◆ **EXERCISE INSTRUCTIONS**
Please return the full listing word for word, leaving out any pictures.
══════════════════════════════
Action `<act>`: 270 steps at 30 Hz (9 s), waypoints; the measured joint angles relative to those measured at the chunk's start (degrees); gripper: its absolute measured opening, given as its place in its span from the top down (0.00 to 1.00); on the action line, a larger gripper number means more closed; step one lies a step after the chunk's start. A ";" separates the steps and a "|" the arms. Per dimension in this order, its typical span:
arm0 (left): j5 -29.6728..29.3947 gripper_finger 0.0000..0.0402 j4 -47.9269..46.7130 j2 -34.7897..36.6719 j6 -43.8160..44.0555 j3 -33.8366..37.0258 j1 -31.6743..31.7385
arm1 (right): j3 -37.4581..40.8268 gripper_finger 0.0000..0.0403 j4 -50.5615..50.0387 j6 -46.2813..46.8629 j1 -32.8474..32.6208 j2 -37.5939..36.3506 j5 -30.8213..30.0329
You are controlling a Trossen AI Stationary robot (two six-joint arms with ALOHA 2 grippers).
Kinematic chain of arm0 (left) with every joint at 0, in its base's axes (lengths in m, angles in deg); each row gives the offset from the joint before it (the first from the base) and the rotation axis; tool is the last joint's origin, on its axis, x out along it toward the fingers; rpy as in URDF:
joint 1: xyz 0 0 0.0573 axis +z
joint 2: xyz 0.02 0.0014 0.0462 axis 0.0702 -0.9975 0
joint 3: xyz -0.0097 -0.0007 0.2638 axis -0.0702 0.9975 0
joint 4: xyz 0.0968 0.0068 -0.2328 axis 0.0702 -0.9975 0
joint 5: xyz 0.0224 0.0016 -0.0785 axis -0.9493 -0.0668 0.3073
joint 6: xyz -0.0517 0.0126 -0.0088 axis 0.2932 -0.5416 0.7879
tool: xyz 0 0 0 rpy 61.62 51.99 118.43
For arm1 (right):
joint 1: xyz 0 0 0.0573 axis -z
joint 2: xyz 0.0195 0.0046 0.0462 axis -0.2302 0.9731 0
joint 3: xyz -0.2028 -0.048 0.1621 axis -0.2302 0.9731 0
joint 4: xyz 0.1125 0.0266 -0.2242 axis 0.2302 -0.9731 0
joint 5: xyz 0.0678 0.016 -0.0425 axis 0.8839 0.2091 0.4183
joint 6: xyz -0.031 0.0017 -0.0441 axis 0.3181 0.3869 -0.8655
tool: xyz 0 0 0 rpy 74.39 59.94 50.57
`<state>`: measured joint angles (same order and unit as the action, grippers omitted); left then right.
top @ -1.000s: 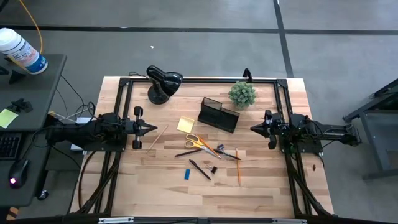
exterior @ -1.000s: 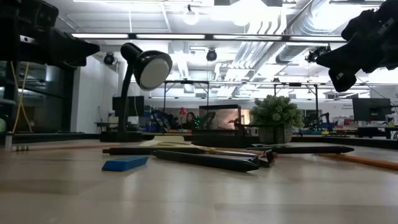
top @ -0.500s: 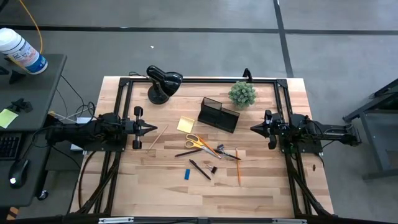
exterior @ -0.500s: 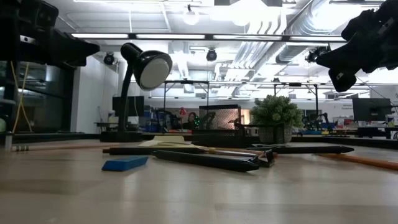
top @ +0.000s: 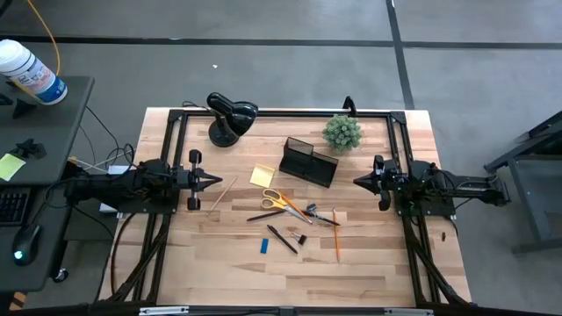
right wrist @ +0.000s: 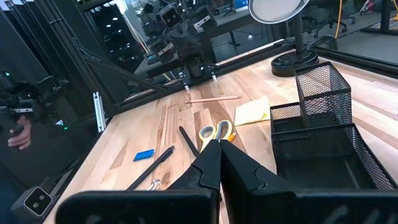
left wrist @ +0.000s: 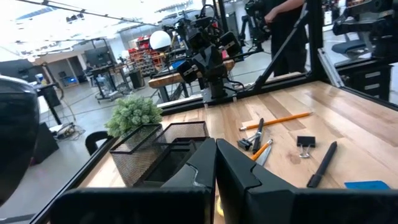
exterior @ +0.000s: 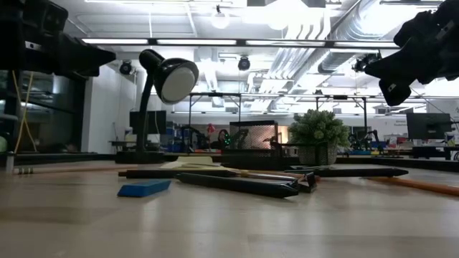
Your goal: Pick and place office supplies into organizer
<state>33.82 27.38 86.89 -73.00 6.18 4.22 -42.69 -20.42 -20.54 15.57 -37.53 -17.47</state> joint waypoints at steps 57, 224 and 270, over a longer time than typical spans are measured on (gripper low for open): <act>-2.37 1.00 5.90 -1.82 1.80 -4.14 0.00 | -0.77 0.99 30.38 -13.16 0.02 4.61 -19.17; -0.33 1.00 -28.70 -52.50 -8.87 -48.23 1.86 | -90.67 0.93 -63.62 -8.88 11.10 102.43 -6.40; -2.34 1.00 -27.21 -52.50 -9.39 -48.24 1.86 | -111.27 0.93 -80.84 -8.81 26.30 119.87 19.71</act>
<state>31.48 0.16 34.39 -82.39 -42.06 6.08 -153.96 -101.26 -29.35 41.87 82.34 2.24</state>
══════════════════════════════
◆ **RESPONSE AREA**
Action `<act>`: 270 steps at 30 Hz (9 s), waypoints; the measured joint angles relative to those measured at the chunk's start (degrees); gripper: its absolute measured opening, given as its place in its span from the top down (0.00 to 1.00); on the action line, a larger gripper number means more closed; step one lies a step after the chunk's start. A ";" separates the steps and a "|" the arms. Per dimension in this order, its typical span:
arm0 (left): j5 -29.6728..29.3947 gripper_finger 0.0000..0.0402 j4 -47.9269..46.7130 j2 -34.7897..36.6719 j6 -43.8160..44.0555 j3 -33.8366..37.0258 j1 -31.6743..31.7385
arm1 (right): j3 -37.4581..40.8268 gripper_finger 0.0000..0.0403 j4 -50.5615..50.0387 j6 -46.2813..46.8629 j1 -32.8474..32.6208 j2 -37.5939..36.3506 j5 -30.8213..30.0329
You are controlling a Trossen AI Stationary robot (two six-joint arms with ALOHA 2 grippers).
Kinematic chain of arm0 (left) with every joint at 0, in its base's axes (lengths in m, angles in deg); each row gives the offset from the joint before it (the first from the base) and the rotation axis; tool is the last joint's origin, on its axis, x out along it toward the fingers; rpy as in URDF:
joint 1: xyz 0 0 0.0573 axis +z
joint 2: xyz 0.02 0.0014 0.0462 axis 0.0702 -0.9975 0
joint 3: xyz -0.0097 -0.0007 0.2638 axis -0.0702 0.9975 0
joint 4: xyz 0.0968 0.0068 -0.2328 axis 0.0702 -0.9975 0
joint 5: xyz 0.0224 0.0016 -0.0785 axis -0.9493 -0.0668 0.3073
joint 6: xyz -0.0517 0.0126 -0.0088 axis 0.2932 -0.5416 0.7879
tool: xyz 0 0 0 rpy 61.62 51.99 118.43
For arm1 (right):
joint 1: xyz 0 0 0.0573 axis -z
joint 2: xyz 0.0195 0.0046 0.0462 axis -0.2302 0.9731 0
joint 3: xyz -0.2028 -0.048 0.1621 axis -0.2302 0.9731 0
joint 4: xyz 0.1125 0.0266 -0.2242 axis 0.2302 -0.9731 0
joint 5: xyz 0.0678 0.016 -0.0425 axis 0.8839 0.2091 0.4183
joint 6: xyz -0.031 0.0017 -0.0441 axis 0.3181 0.3869 -0.8655
tool: xyz 0 0 0 rpy 74.39 59.94 50.57
`<state>`: measured joint angles (same order and unit as the action, grippers omitted); left then right.
top @ -1.000s: 
exterior @ -1.000s: 
top @ -0.500s: 
exterior @ -0.500s: 
top @ +0.000s: 
right wrist @ +0.000s: 
left wrist @ +0.000s: 
exterior @ +0.000s: 
Your goal: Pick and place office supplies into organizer
<state>33.82 27.38 86.89 -73.00 6.18 4.22 -42.69 -20.42 -20.54 15.57 -37.53 -17.47</state> joint waypoints at steps 57, 224 and 270, over a longer time than typical spans are measured on (gripper low for open): <act>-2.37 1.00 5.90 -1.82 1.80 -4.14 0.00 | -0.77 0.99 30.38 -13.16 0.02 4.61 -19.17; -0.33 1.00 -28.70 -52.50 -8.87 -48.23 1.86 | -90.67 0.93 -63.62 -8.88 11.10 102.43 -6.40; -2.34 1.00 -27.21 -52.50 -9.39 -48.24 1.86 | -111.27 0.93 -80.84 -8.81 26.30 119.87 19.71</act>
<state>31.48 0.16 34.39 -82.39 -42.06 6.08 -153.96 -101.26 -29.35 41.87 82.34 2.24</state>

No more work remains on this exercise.